WHAT THE TASK REQUIRES: Copy out the line that contains "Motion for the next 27" and the lines after it through the final one in the entries below, exactly, with no other lines.

(Stored records)
--- START ---
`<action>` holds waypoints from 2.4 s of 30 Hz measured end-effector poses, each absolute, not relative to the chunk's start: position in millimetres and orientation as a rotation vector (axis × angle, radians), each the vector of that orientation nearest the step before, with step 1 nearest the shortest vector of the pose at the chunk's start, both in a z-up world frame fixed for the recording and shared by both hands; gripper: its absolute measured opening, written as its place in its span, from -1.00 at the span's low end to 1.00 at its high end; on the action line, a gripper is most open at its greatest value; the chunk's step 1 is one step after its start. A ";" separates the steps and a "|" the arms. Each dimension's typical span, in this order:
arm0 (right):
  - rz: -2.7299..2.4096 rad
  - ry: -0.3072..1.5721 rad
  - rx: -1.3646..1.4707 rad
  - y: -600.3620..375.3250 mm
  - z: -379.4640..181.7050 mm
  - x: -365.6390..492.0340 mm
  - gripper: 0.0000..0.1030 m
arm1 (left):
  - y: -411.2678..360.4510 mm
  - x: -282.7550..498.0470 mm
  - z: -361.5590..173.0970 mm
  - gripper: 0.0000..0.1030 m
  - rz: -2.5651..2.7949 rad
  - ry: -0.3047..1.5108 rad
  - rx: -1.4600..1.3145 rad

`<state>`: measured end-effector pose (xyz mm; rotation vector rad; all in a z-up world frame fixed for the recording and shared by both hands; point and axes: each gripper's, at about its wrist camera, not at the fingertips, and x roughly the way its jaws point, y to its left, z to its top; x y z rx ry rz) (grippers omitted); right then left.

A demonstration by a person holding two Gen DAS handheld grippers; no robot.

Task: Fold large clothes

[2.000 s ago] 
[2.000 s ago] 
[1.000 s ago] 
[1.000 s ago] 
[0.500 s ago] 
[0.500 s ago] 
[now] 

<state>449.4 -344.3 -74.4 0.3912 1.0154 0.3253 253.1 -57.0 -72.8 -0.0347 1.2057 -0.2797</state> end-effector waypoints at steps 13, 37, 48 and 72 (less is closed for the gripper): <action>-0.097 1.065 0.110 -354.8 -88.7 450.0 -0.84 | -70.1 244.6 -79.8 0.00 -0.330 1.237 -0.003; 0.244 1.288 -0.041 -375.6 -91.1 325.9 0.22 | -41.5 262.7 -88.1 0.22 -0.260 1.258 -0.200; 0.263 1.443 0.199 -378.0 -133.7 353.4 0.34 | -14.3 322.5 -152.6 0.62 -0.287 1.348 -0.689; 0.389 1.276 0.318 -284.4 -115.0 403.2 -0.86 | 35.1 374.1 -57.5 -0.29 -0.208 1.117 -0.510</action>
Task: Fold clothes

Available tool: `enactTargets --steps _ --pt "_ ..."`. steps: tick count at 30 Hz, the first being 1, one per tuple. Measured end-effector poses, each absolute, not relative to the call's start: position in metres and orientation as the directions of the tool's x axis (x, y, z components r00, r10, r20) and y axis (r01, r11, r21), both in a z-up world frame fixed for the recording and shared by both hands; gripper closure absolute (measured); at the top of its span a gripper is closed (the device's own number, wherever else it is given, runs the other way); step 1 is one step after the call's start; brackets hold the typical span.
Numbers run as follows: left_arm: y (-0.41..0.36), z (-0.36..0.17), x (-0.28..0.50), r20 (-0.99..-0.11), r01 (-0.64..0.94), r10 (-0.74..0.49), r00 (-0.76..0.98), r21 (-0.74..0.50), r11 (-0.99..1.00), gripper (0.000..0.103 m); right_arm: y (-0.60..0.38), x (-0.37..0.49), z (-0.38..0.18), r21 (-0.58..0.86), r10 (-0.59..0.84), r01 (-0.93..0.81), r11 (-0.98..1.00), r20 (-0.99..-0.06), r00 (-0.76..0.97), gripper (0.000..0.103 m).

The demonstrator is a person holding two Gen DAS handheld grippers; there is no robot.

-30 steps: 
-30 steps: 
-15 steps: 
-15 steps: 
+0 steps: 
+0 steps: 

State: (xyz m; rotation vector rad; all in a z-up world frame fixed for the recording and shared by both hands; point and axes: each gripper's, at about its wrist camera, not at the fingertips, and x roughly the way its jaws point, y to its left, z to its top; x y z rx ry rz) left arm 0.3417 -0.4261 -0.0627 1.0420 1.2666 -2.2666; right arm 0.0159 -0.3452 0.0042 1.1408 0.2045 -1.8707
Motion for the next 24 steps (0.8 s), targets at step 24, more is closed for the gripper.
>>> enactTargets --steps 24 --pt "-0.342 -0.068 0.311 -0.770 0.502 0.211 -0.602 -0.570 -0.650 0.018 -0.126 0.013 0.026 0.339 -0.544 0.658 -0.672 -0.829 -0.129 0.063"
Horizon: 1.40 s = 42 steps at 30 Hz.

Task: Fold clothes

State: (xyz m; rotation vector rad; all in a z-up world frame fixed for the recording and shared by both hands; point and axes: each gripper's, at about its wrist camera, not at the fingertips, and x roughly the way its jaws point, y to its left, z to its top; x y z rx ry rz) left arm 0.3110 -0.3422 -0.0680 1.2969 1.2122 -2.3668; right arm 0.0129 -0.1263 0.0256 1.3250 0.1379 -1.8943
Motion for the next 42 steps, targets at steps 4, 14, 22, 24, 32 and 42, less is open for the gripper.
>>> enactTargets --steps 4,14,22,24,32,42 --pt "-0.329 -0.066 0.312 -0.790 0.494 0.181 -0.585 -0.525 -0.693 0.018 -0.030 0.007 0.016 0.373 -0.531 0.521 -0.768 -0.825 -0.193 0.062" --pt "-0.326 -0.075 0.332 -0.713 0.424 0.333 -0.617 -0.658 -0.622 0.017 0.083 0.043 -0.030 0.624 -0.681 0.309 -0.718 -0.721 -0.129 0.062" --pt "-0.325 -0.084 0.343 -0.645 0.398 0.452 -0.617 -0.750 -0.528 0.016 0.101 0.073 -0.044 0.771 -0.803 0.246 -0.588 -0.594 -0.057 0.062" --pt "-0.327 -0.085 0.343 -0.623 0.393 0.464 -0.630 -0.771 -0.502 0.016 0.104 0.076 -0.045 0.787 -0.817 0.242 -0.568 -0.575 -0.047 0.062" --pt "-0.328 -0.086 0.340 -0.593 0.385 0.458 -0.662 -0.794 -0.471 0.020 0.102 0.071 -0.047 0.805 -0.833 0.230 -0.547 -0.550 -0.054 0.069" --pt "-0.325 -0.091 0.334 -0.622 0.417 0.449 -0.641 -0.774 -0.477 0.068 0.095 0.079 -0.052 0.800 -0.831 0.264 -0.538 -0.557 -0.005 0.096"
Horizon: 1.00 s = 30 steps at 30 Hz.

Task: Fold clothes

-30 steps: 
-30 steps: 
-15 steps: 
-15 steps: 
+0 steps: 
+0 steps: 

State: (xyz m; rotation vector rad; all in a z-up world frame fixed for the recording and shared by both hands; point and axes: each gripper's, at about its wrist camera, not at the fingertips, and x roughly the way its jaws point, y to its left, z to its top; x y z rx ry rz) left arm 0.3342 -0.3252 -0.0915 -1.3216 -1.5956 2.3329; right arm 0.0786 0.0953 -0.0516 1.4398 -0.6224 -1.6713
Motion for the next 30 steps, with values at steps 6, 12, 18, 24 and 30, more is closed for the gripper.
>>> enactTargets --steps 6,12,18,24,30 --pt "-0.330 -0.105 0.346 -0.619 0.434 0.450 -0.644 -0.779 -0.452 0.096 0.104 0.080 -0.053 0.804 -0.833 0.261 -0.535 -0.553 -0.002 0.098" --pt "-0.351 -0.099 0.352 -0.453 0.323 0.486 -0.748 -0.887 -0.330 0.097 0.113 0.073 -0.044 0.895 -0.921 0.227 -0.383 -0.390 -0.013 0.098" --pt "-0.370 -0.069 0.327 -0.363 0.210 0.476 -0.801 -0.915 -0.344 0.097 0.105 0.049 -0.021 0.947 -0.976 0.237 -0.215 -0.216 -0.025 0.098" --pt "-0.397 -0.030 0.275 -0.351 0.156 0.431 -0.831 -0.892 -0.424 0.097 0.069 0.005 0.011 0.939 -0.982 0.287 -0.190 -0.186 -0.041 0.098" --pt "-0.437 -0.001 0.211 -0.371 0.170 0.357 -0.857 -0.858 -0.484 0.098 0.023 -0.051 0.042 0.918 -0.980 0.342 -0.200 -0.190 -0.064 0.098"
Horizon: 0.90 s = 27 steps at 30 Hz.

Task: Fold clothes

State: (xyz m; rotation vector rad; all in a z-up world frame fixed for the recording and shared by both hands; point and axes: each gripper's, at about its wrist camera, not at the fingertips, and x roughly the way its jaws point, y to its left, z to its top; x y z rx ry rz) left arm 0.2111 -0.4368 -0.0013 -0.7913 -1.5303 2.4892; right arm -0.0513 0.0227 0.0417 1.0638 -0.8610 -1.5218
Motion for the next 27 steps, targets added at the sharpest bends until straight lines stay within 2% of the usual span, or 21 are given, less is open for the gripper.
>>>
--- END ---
EXERCISE ANSWER:
Motion for the next 27 steps, targets added at the sharpest bends until straight lines stay within 2% of the usual span, or 21 are given, less is open for the gripper.
>>>

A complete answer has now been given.